If I open the file in notepad it doesn't show the BOM, and if I go to save as, it shows UTF-8 as the default choice.

Opening the file in Textpad32 shows the 3 characters at the start of the file.

So what makes a file UTF-8?

Text is UTF-8 because it's valid as UTF-8 and the author decides it is.

How that decision by the author is communicated to the consumer is a different question, which involves convention, guessing, and various schemes for in-band- or out-of-band-signalling, like HTTP or HTML charset, BOM (which enhances guessing), some envelope / embedding Format, additional data-streams, file-naming, and many more.

UTF-8 is a particular encoding. All 7-bit ASCII files are also valid UTF-8, and it can encode every Unicode character as well.

You will often get the advice to save as UTF-8 without a BOM. In practice, it is very unlikely that a file in a legacy encoding (such as code page 1252, Big5 or Shift-JIS) would just happen to look like valid UTF-8 unless it is an intentionally-ambiguous test case. Many programs, such as web browsers, are good in practice at figuring out when a file is UTF-8. Most recent software uses UTF-8 as its preferred text encoding unless it’s forced to default to something else for compatibility with last century. (LaTeX, for example, changed its default source encoding to UTF-8 in April 2018, and both the LuaLaTeX and XeLaTeX engines had been doing the same for years.)

There are some document types with special requirements. For example, the default encoding of web pages is theoretically Windows 1252, although browsers in the real world will take their best guess. The current best practice on the Web is to save as UTF-8 without a BOM. Instead, you write inside the <head> of the document, <meta http-equiv="Content-Type" content="text/html; charset=utf-8"> or <meta charset="utf-8"/> This tells the user agent explicitly what the character encoding is.

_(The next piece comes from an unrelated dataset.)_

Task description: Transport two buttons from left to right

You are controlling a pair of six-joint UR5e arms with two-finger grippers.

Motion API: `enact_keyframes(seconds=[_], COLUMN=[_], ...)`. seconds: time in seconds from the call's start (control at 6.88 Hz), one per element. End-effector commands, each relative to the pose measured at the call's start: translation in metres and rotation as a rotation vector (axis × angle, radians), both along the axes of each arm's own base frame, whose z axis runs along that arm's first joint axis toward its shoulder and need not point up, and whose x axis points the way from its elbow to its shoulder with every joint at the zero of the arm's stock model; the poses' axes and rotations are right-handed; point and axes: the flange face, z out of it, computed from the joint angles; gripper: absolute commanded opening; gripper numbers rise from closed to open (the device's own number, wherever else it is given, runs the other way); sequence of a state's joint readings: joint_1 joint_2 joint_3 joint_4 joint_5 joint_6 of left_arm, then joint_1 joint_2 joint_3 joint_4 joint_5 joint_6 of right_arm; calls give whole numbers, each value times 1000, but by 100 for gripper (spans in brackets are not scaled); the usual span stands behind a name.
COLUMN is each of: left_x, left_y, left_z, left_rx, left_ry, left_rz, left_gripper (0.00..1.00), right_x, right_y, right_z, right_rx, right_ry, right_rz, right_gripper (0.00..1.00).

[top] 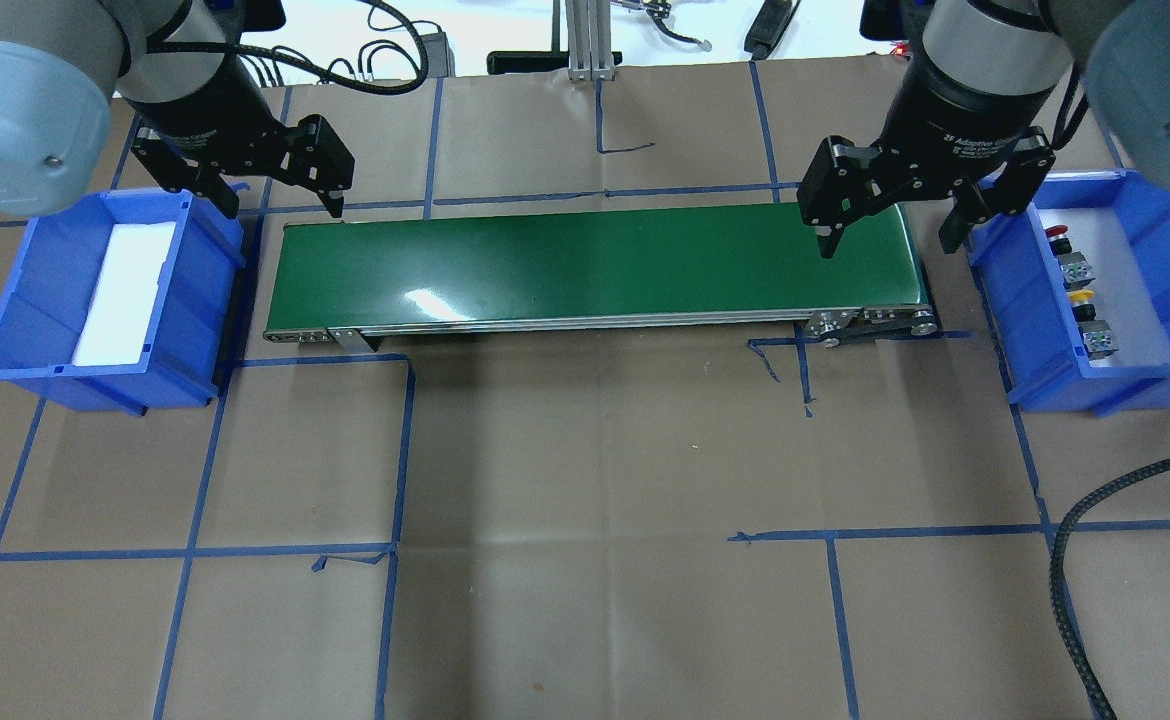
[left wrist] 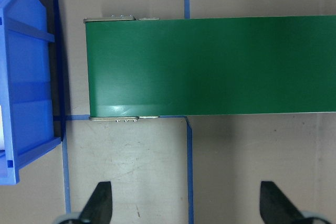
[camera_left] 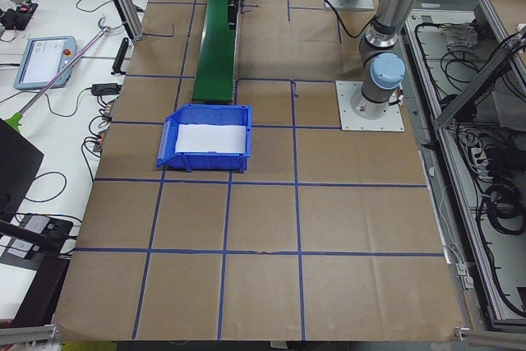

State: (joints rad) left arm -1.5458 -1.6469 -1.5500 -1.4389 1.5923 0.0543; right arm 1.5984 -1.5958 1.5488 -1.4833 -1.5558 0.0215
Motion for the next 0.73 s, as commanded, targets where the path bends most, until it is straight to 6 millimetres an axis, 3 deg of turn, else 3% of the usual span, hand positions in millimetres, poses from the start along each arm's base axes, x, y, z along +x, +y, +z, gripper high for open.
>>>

On the other hand, some older versions of software either break if they see a BOM, or only recognize UTF-8 if there is a BOM. Microsoft in the ’aughts was especially guilty of this, its software doesn’t want to break any files that used to work back then, and so, to this day, I save my C source files as UTF-8 with a BOM. This is the only format that just works on every compiler I use: even the latest version of MSVC might guess wrong if you don’t give it either a BOM or the right command-line flag, whereas Clang only supports UTF-8 and has no option to read files in any other encoding. Some older versions of MSVC that I was once forced to use cannot understand UTF-8 at all unless the BOM is there, and do not provide any way to override its autodetection.

The file doesn't need any explicit indicator that it is UTF-8, modern text editors should detect UTF-8 encoding from the context as UTF-8 sequences are quite distinct.

Also, as you experienced for yourself, PHP doesn't like the BOM header, it's a silly thing that often messes up with the script output and creates more problems than it solves.

HTML has it's own way of declaring the encoding of a file, you can do it within the HTML itself:

<head>
    <meta charset="UTF-8">
</head>

Or declare the encoding in the HTTP headers, here with PHP:

header('Content-Type: text/html; charset=utf-8');

Modern browsers will also assume UTF-8 as default encoding in case none is specified. It is the standard of the web after all.